2006 UT 46, 144 P.3d 1083, 559 Utah Adv. Rep. 4, 2006 Utah LEXIS 138
CourtUtah Supreme Court
DecidedAugust 25, 2006
Docket20040796
StatusPublished
Cited by25 cases

This text of 2006 UT 46 (In the Matter of Estate of Thurgood) is published on Counsel Stack Legal Research, covering Utah Supreme Court primary law. Counsel Stack provides free access to over 12 million legal documents including statutes, case law, regulations, and constitutions.

Bluebook
In the Matter of Estate of Thurgood, 2006 UT 46, 144 P.3d 1083, 559 Utah Adv. Rep. 4, 2006 Utah LEXIS 138 (Utah 2006).

Opinion

On Certification from the Utah Court of Appeals

DURHAM, Chief Justice:

INTRODUCTION

¶ 1 This case comes before this court as the result of a visitation dispute between a child’s maternal grandparents and her father. Following the unexpected death of the child’s mother, the grandmother petitioned the district court for custody of the child. However, the district court awarded custody to the father. Although the court’s custody order urged the father to allow future visitation between the child and her grandparents, the parties were unable to agree upon an acceptable visitation schedule. As a result, the grandmother filed a petition for visitation pursuant to Utah Code section 30-5-2 (Supp. 2005)(the Grandparent Visitation Statute). The district court granted the petition.

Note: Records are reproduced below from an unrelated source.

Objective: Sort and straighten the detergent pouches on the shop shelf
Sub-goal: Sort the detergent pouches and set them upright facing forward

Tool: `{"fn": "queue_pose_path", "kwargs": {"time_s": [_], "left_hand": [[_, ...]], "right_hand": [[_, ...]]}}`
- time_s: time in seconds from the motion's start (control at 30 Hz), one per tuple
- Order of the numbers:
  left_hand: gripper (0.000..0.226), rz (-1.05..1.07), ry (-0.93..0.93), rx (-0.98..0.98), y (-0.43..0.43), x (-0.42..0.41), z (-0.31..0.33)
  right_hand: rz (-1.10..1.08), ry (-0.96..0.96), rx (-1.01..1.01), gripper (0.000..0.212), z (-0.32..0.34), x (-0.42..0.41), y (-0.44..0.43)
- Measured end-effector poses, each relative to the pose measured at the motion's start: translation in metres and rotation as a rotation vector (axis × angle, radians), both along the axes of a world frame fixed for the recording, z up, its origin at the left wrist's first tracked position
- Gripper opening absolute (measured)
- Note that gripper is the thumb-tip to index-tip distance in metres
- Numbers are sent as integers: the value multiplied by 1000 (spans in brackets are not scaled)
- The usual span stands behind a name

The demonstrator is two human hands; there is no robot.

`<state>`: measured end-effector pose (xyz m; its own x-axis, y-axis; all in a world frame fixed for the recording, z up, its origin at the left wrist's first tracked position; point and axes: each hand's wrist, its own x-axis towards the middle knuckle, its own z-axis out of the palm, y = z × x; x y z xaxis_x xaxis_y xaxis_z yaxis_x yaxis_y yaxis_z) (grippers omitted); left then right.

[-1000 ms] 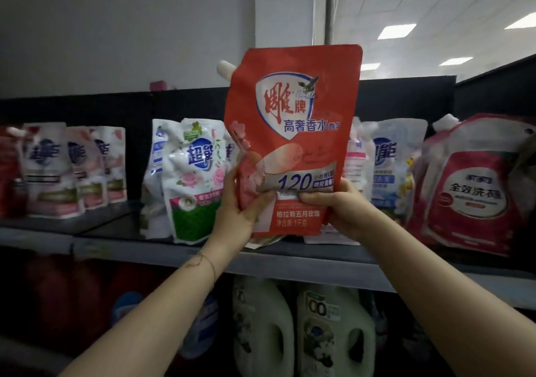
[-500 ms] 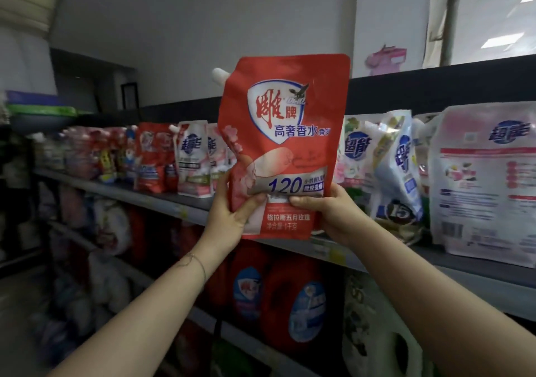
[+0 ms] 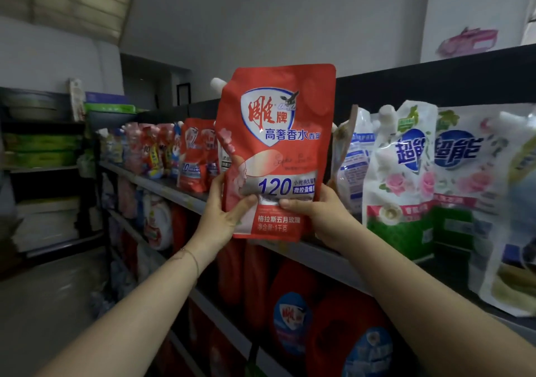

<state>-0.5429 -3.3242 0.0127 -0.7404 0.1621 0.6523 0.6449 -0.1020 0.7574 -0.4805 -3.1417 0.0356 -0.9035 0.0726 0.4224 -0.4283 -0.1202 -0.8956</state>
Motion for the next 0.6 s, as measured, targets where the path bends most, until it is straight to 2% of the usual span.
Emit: {"fn": "queue_pose_path", "kwargs": {"time_s": [0.4,0.53,0.6], "left_hand": [[97,-23,-13,-18,12,-84,8],[82,-31,-34,-23,18,-105,11],[84,-54,-28,-22,18,-118,11]], "right_hand": [[-16,-27,68,46,5,-75,15],[-64,-23,22,52,4,-92,12],[-90,-17,17,58,3,-100,8]]}}
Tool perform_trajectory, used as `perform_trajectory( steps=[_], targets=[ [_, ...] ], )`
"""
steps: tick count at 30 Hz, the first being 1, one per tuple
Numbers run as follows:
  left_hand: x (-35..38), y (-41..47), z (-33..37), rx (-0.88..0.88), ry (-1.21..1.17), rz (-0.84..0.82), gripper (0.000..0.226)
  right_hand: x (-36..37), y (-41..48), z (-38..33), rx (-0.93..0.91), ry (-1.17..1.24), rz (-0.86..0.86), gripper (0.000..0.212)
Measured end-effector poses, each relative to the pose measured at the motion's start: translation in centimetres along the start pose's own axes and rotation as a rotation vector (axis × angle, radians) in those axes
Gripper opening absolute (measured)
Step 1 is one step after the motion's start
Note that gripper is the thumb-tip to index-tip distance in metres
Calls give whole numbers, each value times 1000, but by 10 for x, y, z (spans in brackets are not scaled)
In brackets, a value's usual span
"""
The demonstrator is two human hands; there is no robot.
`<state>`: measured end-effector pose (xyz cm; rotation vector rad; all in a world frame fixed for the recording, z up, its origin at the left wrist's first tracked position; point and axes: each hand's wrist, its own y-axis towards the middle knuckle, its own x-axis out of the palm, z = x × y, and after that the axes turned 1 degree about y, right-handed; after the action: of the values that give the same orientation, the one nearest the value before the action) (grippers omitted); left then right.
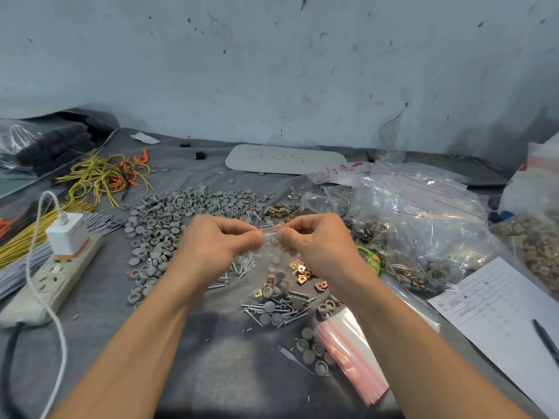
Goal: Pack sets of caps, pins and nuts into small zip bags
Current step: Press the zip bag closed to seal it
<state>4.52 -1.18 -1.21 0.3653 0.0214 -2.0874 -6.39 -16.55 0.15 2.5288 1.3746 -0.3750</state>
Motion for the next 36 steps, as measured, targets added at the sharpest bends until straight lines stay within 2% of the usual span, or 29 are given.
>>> perform_trajectory(
  steps=[8,14,20,27,36],
  targets=[
    [6,-1,0,17,-35,-32,7,9,2,2,-11,-2,21,8],
    [-2,-1,0,-24,-76,-5,19,2,6,4,21,30,72,11],
    [-9,-2,-1,-50,-61,30,13,-9,7,8,80,57,6,11],
    [-12,3,-3,-71,-109,27,11,-14,11,12,101,120,4,11],
    [-8,7,-6,-89,-25,55,23,-15,15,13,212,231,-29,11]
  ],
)
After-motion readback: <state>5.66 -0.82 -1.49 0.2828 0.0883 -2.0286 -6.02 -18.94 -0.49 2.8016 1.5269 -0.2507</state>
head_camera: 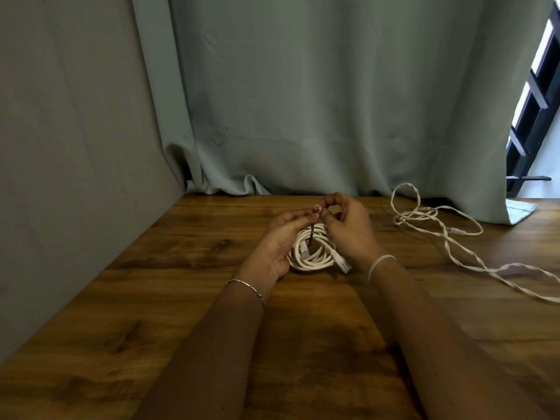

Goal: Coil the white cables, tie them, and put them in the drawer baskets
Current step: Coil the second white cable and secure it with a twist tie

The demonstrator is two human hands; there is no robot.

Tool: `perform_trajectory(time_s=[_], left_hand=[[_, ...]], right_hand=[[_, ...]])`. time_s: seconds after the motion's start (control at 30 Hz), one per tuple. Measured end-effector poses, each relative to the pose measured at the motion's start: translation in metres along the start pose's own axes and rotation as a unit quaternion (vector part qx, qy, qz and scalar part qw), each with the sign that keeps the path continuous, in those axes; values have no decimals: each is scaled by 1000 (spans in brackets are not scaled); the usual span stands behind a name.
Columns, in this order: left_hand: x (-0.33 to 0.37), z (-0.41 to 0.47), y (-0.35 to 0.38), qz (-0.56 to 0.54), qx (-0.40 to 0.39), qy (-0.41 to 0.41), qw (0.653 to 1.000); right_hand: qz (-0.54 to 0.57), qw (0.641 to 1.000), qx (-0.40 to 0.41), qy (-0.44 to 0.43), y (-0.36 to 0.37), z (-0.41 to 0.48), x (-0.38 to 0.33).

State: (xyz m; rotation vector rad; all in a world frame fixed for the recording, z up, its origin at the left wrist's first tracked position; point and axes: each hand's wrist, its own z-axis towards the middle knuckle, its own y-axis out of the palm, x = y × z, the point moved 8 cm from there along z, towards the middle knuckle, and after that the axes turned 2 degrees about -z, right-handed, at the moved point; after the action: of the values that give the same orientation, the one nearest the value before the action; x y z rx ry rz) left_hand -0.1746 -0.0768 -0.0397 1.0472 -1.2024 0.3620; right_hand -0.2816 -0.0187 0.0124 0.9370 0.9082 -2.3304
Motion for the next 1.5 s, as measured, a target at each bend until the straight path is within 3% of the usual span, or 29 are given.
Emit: perform_trajectory(time_s=[0.33, 0.77, 1.2, 1.5], left_hand=[[0, 1, -4, 20, 23, 8, 999], [-3, -4, 3, 41, -6, -9, 999], [1, -5, -6, 62, 38, 2, 997], [7, -5, -6, 103, 54, 41, 992]], right_hand=[[29, 999, -9, 27, 2, -1, 3], [30, 998, 60, 14, -9, 1, 7], [176, 975, -83, 108, 16, -3, 14], [208, 966, -67, 138, 14, -6, 18]])
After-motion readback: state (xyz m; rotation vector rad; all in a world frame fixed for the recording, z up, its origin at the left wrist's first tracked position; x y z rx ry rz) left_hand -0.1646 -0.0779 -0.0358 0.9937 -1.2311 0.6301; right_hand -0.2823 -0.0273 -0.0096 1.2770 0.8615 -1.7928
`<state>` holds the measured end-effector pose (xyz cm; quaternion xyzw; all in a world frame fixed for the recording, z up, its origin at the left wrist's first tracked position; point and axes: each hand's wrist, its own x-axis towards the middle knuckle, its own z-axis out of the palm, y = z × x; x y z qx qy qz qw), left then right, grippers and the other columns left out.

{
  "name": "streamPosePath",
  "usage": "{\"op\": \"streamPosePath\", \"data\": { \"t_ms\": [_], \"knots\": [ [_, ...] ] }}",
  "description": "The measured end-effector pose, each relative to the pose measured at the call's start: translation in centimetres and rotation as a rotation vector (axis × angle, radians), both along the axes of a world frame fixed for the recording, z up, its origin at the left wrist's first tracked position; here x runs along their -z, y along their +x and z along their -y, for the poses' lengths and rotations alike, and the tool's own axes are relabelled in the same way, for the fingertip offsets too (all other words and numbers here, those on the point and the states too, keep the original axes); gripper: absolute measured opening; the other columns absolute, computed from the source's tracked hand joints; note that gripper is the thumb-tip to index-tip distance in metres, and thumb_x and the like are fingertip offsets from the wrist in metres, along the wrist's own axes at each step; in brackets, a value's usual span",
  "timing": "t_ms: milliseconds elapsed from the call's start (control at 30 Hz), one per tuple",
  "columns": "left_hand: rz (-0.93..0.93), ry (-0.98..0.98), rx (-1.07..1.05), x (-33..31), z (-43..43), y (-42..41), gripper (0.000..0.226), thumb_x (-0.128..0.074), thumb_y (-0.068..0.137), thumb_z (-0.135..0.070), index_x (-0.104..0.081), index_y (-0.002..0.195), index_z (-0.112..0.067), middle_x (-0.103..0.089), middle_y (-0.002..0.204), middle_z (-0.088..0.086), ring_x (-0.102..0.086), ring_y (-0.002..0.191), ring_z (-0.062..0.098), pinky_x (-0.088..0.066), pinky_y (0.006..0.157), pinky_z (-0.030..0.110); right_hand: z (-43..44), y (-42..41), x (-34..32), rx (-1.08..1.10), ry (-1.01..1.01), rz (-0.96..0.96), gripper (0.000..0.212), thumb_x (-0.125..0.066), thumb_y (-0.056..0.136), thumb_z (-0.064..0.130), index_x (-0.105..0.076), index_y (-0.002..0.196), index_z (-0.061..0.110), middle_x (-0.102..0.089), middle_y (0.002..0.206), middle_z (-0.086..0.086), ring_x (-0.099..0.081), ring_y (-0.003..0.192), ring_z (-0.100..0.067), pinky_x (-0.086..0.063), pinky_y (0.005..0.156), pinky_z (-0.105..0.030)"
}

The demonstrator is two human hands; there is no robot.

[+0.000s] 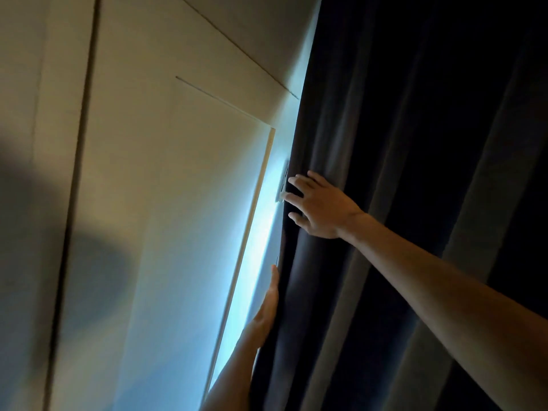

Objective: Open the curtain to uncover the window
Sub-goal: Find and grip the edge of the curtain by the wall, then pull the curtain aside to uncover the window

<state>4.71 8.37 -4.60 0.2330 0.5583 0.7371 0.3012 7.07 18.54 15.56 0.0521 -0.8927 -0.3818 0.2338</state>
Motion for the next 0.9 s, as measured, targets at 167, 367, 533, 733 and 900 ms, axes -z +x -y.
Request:
{"op": "streamPosePath", "data": {
  "t_ms": [167, 367, 533, 733, 900],
  "knots": [
    [-0.145, -0.054, 0.049, -0.9, 1.1, 0.0, 0.066, -0.006, 0.09, -0.065, -0.052, 0.123, -0.032, -0.065, 0.104, -0.007, -0.067, 0.078, -0.006, -0.048, 0.059, 0.006, 0.4, 1.2, -0.6, -0.006, 0.054, -0.005, 0.048, -0.044, 0.098, 0.046, -0.053, 0.139, 0.022, -0.043, 0.147, -0.02, -0.034, 0.142, -0.03, -0.009, 0.124, -0.039],
    [-0.272, -0.098, -0.052, -0.2, 1.5, 1.0, 0.088, -0.002, 0.081, -0.074, -0.066, 0.117, -0.024, -0.07, 0.116, 0.011, -0.067, 0.104, 0.022, -0.041, 0.107, 0.044, 1.8, 2.6, -1.8, -0.029, 0.141, -0.018, 0.043, -0.045, 0.097, 0.045, -0.069, 0.119, 0.017, -0.061, 0.122, -0.016, -0.053, 0.122, -0.032, -0.025, 0.12, -0.041],
    [-0.299, -0.119, -0.148, -0.3, 1.6, 2.9, 0.087, -0.002, 0.081, -0.073, -0.069, 0.103, -0.022, -0.071, 0.112, 0.012, -0.067, 0.1, 0.021, -0.041, 0.106, 0.037, 3.1, 4.3, -2.9, -0.038, 0.166, -0.012, 0.044, -0.044, 0.096, 0.045, -0.074, 0.095, 0.013, -0.069, 0.103, -0.014, -0.059, 0.105, -0.031, -0.034, 0.11, -0.042],
    [-0.362, -0.197, -0.11, -0.6, 0.9, 4.7, 0.083, -0.002, 0.082, -0.071, -0.065, 0.103, -0.02, -0.067, 0.111, 0.014, -0.064, 0.1, 0.022, -0.044, 0.098, 0.034, 0.3, 8.8, -3.0, -0.039, 0.139, -0.065, 0.051, -0.04, 0.098, 0.045, -0.073, 0.076, 0.014, -0.071, 0.084, -0.005, -0.059, 0.088, -0.022, -0.033, 0.107, -0.036],
    [-0.382, -0.127, -0.013, -0.5, -2.1, 8.0, 0.096, -0.007, 0.069, -0.087, -0.071, 0.105, -0.025, -0.073, 0.108, 0.007, -0.067, 0.102, 0.013, -0.05, 0.097, 0.035, -2.0, 13.3, -3.8, 0.01, 0.188, -0.068, 0.05, -0.04, 0.096, 0.041, -0.066, 0.063, 0.014, -0.07, 0.069, -0.005, -0.061, 0.075, -0.024, -0.036, 0.098, -0.038]
  ]
}}
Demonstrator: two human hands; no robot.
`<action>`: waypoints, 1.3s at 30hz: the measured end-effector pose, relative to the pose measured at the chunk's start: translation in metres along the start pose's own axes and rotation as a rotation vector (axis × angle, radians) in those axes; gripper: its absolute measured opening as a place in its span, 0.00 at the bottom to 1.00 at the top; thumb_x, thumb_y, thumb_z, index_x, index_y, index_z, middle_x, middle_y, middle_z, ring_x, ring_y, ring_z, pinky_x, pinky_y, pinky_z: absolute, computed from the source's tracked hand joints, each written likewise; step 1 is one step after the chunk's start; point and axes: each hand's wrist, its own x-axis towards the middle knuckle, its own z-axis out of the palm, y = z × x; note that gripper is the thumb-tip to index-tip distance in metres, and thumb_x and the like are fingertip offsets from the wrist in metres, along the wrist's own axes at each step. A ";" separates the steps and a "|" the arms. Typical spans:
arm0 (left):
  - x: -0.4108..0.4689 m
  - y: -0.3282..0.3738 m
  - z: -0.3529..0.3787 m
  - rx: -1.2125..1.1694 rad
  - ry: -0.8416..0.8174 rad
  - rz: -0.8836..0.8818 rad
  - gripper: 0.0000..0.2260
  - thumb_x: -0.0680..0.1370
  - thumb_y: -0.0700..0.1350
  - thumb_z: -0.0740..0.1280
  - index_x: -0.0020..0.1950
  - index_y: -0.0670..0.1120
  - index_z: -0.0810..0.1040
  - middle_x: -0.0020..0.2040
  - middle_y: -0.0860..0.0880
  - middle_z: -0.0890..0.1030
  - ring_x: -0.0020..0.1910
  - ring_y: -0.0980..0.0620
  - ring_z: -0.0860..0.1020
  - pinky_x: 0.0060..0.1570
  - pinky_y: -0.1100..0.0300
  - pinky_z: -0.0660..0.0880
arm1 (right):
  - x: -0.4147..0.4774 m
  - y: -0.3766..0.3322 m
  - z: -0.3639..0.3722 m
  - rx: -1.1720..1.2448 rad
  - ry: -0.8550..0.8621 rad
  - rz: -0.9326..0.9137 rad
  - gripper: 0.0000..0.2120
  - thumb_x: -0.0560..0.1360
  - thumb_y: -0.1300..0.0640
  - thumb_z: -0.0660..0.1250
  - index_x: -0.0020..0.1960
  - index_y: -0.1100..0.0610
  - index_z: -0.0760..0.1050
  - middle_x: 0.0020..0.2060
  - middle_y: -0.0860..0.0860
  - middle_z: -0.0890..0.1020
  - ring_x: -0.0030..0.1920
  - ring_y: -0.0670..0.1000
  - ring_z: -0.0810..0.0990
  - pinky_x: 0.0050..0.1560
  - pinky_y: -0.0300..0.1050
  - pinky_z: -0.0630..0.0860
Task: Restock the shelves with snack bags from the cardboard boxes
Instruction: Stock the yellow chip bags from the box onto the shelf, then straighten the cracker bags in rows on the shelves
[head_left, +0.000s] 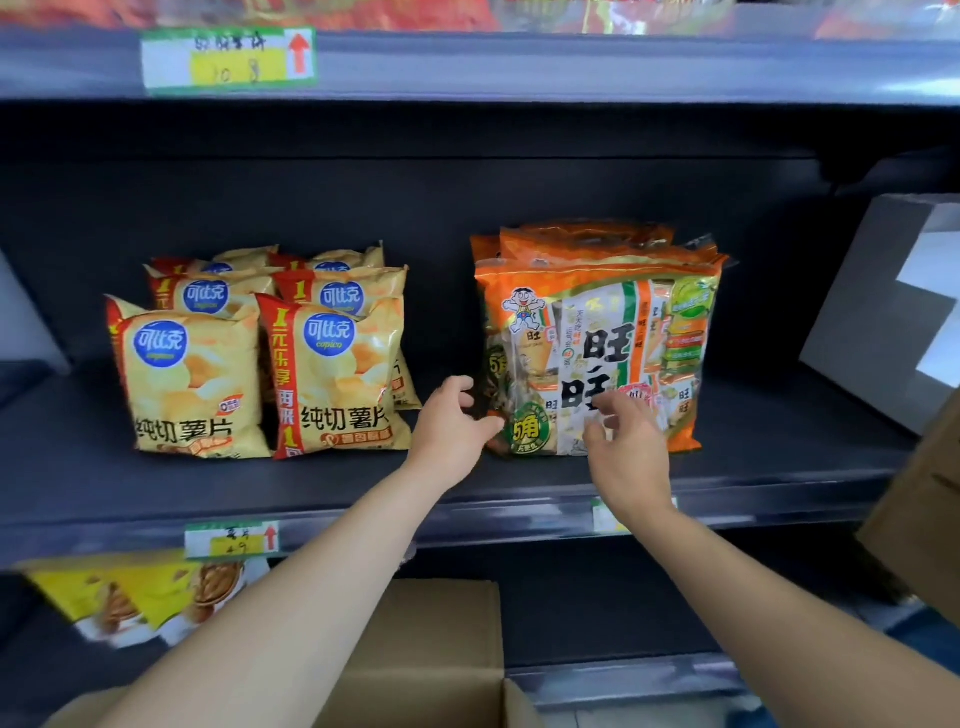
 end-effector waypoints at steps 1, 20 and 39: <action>-0.003 -0.005 -0.006 0.007 0.006 -0.003 0.24 0.75 0.43 0.70 0.70 0.47 0.68 0.62 0.48 0.74 0.53 0.51 0.76 0.51 0.59 0.72 | -0.005 -0.004 0.004 0.001 -0.019 -0.019 0.13 0.79 0.60 0.61 0.63 0.58 0.73 0.60 0.53 0.75 0.59 0.54 0.75 0.57 0.49 0.74; -0.039 -0.020 -0.107 0.258 0.075 0.179 0.12 0.78 0.39 0.65 0.60 0.48 0.76 0.55 0.53 0.76 0.50 0.54 0.77 0.46 0.66 0.70 | -0.040 -0.092 0.040 -0.079 -0.160 -0.387 0.16 0.79 0.58 0.62 0.67 0.56 0.73 0.61 0.50 0.77 0.63 0.51 0.72 0.61 0.41 0.68; -0.077 0.245 -0.249 0.639 -0.124 0.450 0.16 0.81 0.43 0.58 0.70 0.48 0.69 0.66 0.54 0.71 0.66 0.53 0.69 0.63 0.62 0.63 | 0.026 -0.269 -0.181 -0.300 0.060 -0.777 0.11 0.73 0.57 0.63 0.54 0.59 0.77 0.47 0.54 0.82 0.48 0.54 0.75 0.47 0.45 0.70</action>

¶ 2 On appeal, the father asks this court to declare that the district court’s application of the statute violated his fundamental rights under the United States Constitution to manage the care, control, and custody of his child. While the father limits his arguments to an as-applied challenge, his claims appear to also directly challenge the constitutionality of any court’s authority to order grandparent visitation. Because the Grandparent Visitation Statute grants courts authority to order grandparent visitation, we must undertake a facial constitutional analysis of the statute. Accordingly, we analyze first whether the plain language of the statute is unconstitutional, and second whether the trial court applied the statute in a manner that unconstitutionally infringed upon the father’s liberty interest in the care, custody, and control of his child. We hold that the statute is constitutional, both on its face and as applied in this case.

BACKGROUND

¶ 3 Darryl and Shauna Thurgood were divorced in February 1994. In December 1995, following a brief period of reconciliation, Ms. Thurgood gave birth to their daughter (the child). The following March, Ms. Thurgood and her child moved in with Ms. Thurgood’s parents, Darlene and Robert Uzelac, where they lived for the next three years. During that period, the child spent a substantial amount of time with her grandparents and interacted with them on a daily basis. When the child became old enough to attend preschool, one of her grandparents regularly picked her up from school and spent afternoons with her. The Uzelaes cared for the child during the week, took her camping on weekends, and vacationed with her.

¶ 4 The extent of the Uzelaes’ involvement changed somewhat in February 1999, when Ms. Thurgood moved into her own home, taking the child with her. Thereafter, the grandmother continued to play a significant role in the child’s life by babysitting the child several times each week and speaking to her on the phone almost daily. This ended just over a year later when Ms. Thurgood died unexpectedly after a short illness. As a result, Ms. Uzelac moved into the child’s home to provide full-time care for the child.

¶ 5 Following Ms. Thurgood’s death, Ms. Uzelac petitioned to be appointed as guardian and conservator of the child. 1 However, in June 2000, the district court awarded custody to the child’s father, Mr. Thurgood, as the sole surviving natural parent. In its order, the district court stated that there “ought” to be future visitation between the child and her maternal grandparents with Mr. Thurgood’s approval and under “reasonable and liberal circumstances,” and the court admonished the parties “to cooperate to see that the child visits appropriately with her grandmother.”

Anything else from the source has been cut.